* Exercise instructions:
Note each line in the data holding the string "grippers" and report it.

* Data below:
——————

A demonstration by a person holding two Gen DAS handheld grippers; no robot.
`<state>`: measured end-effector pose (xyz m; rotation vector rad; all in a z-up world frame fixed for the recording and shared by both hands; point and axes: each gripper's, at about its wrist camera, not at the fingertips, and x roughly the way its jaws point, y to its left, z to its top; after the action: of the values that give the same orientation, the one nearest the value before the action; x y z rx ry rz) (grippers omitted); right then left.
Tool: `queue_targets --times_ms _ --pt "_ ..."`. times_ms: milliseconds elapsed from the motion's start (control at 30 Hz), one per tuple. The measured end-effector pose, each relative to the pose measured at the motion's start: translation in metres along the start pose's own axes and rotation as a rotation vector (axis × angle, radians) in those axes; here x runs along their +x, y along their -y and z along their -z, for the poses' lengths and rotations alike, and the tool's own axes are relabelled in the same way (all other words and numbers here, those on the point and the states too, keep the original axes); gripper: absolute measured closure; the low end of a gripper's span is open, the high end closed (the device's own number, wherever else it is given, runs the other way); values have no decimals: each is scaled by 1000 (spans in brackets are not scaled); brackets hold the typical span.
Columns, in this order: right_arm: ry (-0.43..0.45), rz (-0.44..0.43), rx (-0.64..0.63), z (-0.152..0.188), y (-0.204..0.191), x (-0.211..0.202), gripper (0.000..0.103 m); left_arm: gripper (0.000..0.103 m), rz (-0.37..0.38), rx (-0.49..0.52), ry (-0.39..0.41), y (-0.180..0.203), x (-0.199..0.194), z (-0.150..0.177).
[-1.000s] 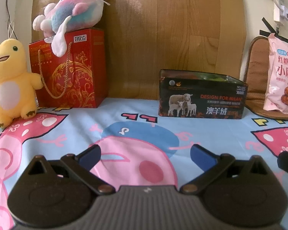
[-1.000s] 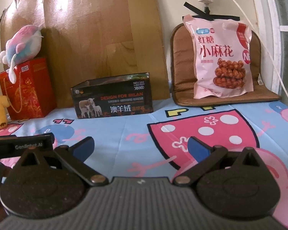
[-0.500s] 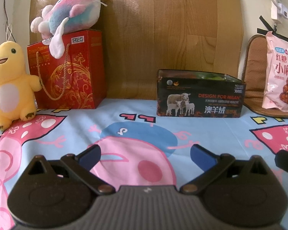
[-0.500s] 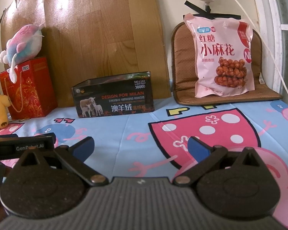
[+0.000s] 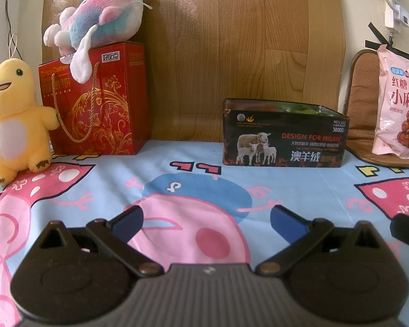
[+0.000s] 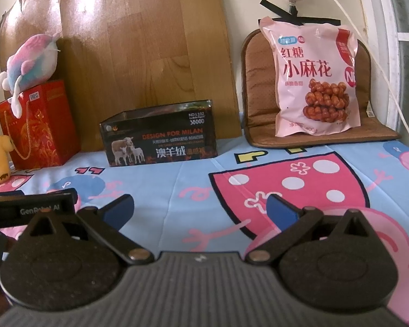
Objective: Organize snacks
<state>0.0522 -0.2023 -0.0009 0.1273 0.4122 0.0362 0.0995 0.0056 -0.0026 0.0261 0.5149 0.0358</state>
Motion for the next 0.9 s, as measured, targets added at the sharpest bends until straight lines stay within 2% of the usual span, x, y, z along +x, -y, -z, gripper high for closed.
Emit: queue_targets --times_ms 900 --pt "4 -16 26 0 2 0 0 0 -3 2 -1 0 0 0"
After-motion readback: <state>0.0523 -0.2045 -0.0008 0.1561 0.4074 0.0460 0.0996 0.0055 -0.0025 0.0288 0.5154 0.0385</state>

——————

* Task result:
A demonstration by a person holding two Gen DAS handheld grippers; no robot.
`<state>`: measured end-effector pose (xyz m; rotation vector rad; all in a z-up world frame fixed for the recording and shared by both hands; point and axes: each gripper's, at about its wrist camera, not at the fingertips, and x roughly the way its jaws point, y to its left, z to its top; after the action: of the values that give the same orientation, the one nearest the value before the action; x y z rx ry rz) (grippers omitted); right then left.

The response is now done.